[Data block]
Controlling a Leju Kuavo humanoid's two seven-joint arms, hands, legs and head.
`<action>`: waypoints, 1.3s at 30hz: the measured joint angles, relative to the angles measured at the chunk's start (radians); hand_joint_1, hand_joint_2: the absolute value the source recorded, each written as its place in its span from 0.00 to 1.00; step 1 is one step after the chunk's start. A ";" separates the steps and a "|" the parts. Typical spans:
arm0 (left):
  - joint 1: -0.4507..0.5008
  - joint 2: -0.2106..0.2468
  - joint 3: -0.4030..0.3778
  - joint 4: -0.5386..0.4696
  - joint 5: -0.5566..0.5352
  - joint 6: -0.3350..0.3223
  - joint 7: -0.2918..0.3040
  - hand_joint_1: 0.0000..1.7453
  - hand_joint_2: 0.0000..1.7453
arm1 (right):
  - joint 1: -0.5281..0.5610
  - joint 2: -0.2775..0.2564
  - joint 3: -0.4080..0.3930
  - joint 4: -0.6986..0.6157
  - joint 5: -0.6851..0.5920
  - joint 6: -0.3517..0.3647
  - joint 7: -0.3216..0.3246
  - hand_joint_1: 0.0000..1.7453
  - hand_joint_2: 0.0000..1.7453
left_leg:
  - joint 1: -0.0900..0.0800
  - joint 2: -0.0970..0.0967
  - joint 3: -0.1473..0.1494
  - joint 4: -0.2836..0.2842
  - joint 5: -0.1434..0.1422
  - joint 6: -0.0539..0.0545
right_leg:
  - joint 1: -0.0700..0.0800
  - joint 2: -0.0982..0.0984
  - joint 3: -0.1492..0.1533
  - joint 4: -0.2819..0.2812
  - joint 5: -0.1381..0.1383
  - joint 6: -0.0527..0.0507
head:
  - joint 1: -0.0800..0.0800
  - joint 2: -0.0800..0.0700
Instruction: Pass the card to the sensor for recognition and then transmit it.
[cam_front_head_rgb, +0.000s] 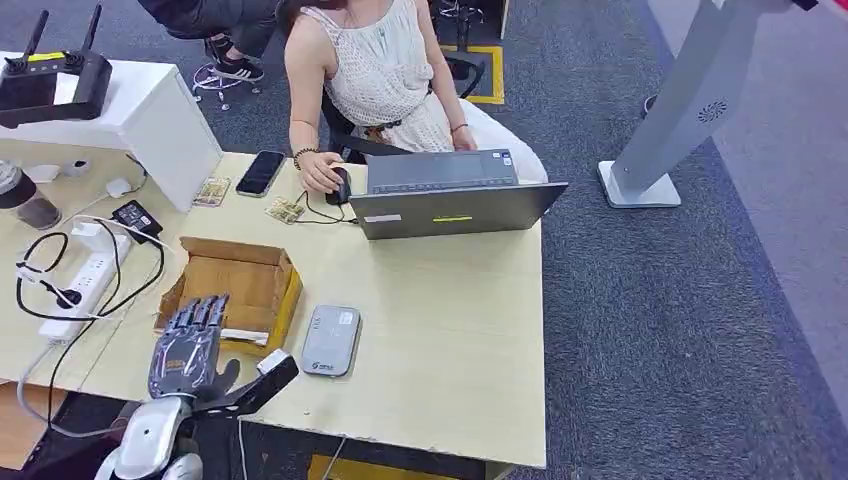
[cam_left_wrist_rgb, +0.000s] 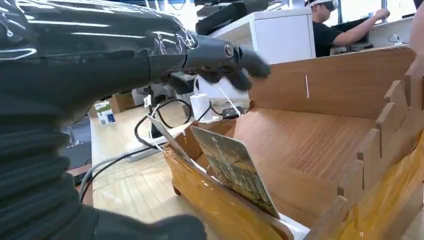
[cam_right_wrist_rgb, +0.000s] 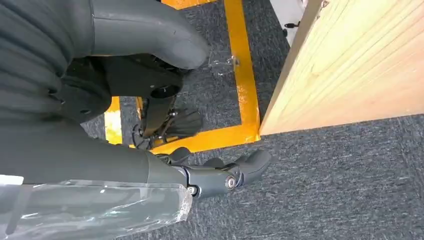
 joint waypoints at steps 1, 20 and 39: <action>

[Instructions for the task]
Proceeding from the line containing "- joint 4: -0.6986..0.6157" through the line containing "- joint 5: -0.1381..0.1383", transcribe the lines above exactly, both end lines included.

[Written solution]
  - joint 4: -0.6986..0.6157
  - joint 5: -0.6851..0.5920
  - joint 6: -0.3517..0.3647
  - joint 7: -0.3216..0.3246
  - hand_joint_1: 0.0000..1.7453
  - hand_joint_2: 0.0000..1.7453
left_leg:
  - joint 1: -0.0900..0.0800
  - joint 2: -0.0970..0.0967
  - joint 3: -0.1473..0.1494
  - joint 4: -0.2836..0.2842
  - joint 5: -0.1434..0.1422
  - joint 6: -0.0539..0.0545
right_leg:
  - joint 1: -0.0700..0.0800
  - joint 2: -0.0982..0.0984
  - joint 3: -0.1492..0.1533
  - joint 4: -0.2819..0.2812
  - joint 5: -0.1381..0.1383

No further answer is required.